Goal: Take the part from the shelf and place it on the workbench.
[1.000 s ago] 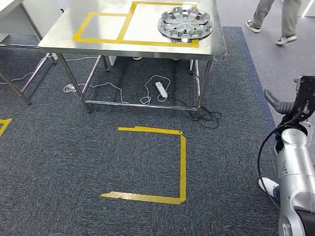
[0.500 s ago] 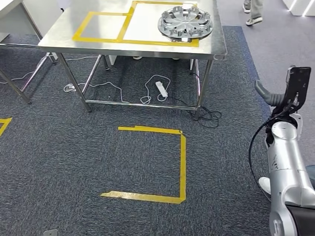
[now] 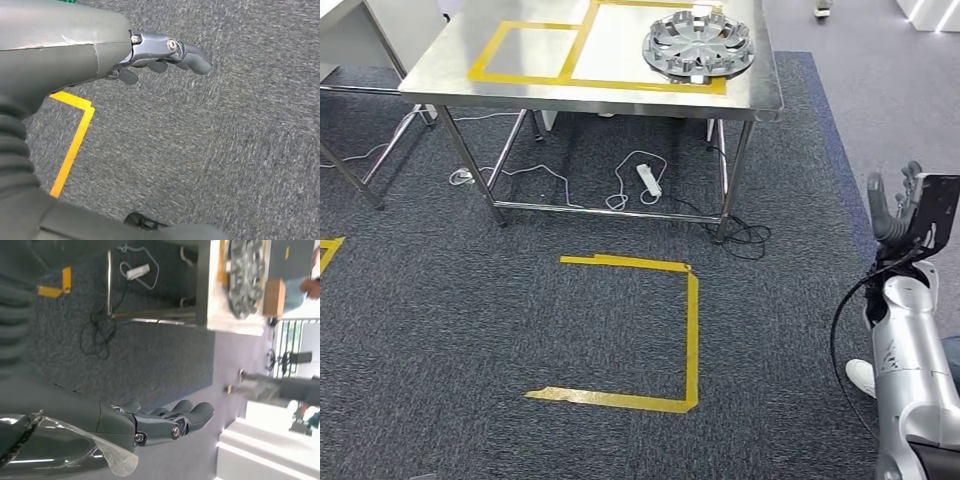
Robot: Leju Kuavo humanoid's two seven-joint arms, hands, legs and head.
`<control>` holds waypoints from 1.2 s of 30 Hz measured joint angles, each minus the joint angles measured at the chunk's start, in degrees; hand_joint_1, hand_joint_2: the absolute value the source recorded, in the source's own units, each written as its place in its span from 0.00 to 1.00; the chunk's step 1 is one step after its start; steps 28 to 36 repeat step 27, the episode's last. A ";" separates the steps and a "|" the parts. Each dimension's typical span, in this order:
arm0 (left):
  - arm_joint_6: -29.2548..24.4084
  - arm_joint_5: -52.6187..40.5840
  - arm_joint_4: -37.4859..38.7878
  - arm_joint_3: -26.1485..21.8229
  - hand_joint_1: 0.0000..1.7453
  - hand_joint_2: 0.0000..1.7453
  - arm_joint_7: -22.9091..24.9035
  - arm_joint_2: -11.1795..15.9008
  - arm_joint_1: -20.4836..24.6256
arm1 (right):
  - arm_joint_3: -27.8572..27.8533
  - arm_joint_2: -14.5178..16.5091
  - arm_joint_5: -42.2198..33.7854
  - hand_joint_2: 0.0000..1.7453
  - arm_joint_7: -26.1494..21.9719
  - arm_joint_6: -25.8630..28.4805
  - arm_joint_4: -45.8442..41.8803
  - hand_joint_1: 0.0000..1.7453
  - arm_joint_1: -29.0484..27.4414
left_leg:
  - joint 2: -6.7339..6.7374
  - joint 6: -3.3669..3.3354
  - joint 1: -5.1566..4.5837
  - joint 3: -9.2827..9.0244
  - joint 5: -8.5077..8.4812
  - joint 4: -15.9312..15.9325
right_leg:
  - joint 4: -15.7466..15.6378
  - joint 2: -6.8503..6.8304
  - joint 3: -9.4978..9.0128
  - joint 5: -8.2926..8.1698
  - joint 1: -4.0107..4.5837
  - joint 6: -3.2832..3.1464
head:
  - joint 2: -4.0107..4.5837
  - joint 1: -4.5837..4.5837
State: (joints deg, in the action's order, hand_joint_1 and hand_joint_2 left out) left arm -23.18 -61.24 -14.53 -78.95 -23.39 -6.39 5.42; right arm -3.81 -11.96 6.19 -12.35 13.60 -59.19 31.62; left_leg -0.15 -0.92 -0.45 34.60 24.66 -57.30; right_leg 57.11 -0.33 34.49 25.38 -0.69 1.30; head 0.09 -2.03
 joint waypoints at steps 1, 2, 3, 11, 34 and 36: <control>-0.01 -0.02 0.00 0.00 0.00 0.00 0.00 -0.02 0.00 | -0.21 -0.18 -0.04 0.00 0.01 -0.14 0.00 0.00 -0.28 | 0.01 -0.01 0.00 0.00 0.00 -0.01 | 0.00 0.03 0.01 0.00 0.00 0.00 | 0.00 0.00; -0.01 -0.03 0.00 0.00 0.00 0.00 0.00 -0.03 0.00 | -0.39 -0.32 -0.04 0.00 0.04 -0.24 0.00 0.00 -0.51 | 0.02 -0.01 0.00 0.00 0.00 -0.01 | 0.00 0.04 0.02 -0.01 0.00 0.00 | 0.00 0.00; -0.01 -0.04 0.00 0.01 0.00 0.00 0.00 -0.03 0.01 | -0.50 -0.43 -0.04 0.00 0.07 -0.30 -0.01 0.00 -0.70 | 0.03 -0.01 0.00 0.00 0.00 -0.01 | 0.00 0.05 0.03 -0.01 0.00 0.00 | 0.00 0.01; -0.35 0.04 0.00 0.02 0.00 0.00 0.50 -0.11 -0.10 | -1.70 -1.16 -0.04 0.00 0.30 1.04 -1.13 0.00 -2.95 | 0.02 -0.05 0.01 0.02 -0.04 -0.02 | 0.00 0.01 0.04 -0.02 0.01 -0.01 | 0.00 0.01; 0.02 0.43 0.00 0.04 0.00 1.00 0.22 -0.22 -0.06 | -2.58 -1.88 2.71 1.00 1.65 3.64 -2.62 0.00 -6.09 | 0.03 -0.05 0.00 0.04 -0.03 -0.02 | 0.00 0.05 0.08 -0.04 0.01 -0.01 | 0.00 0.00; 0.02 0.43 0.00 0.04 0.00 1.00 0.22 -0.22 -0.06 | -2.58 -1.88 2.71 1.00 1.65 3.64 -2.62 0.00 -6.09 | 0.03 -0.05 0.00 0.04 -0.03 -0.02 | 0.00 0.05 0.08 -0.04 0.01 -0.01 | 0.00 0.00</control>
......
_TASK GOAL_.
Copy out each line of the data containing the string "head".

_TASK RESPONSE_.
Robot: Leju Kuavo humanoid's two seven-joint arms, hands, legs and head.
head:
State: (joints deg, in the action's order, hand_joint_1 and hand_joint_2 left out) left arm -23.18 -61.24 -14.53 -78.95 -23.39 -6.39 5.42; right arm -3.81 -11.96 6.19 -12.35 13.60 -59.19 31.62; left_leg -0.15 -0.92 -0.45 34.60 24.66 -57.30; right_leg 57.11 -0.33 34.49 25.38 -0.69 1.30; head 0.09 -2.03

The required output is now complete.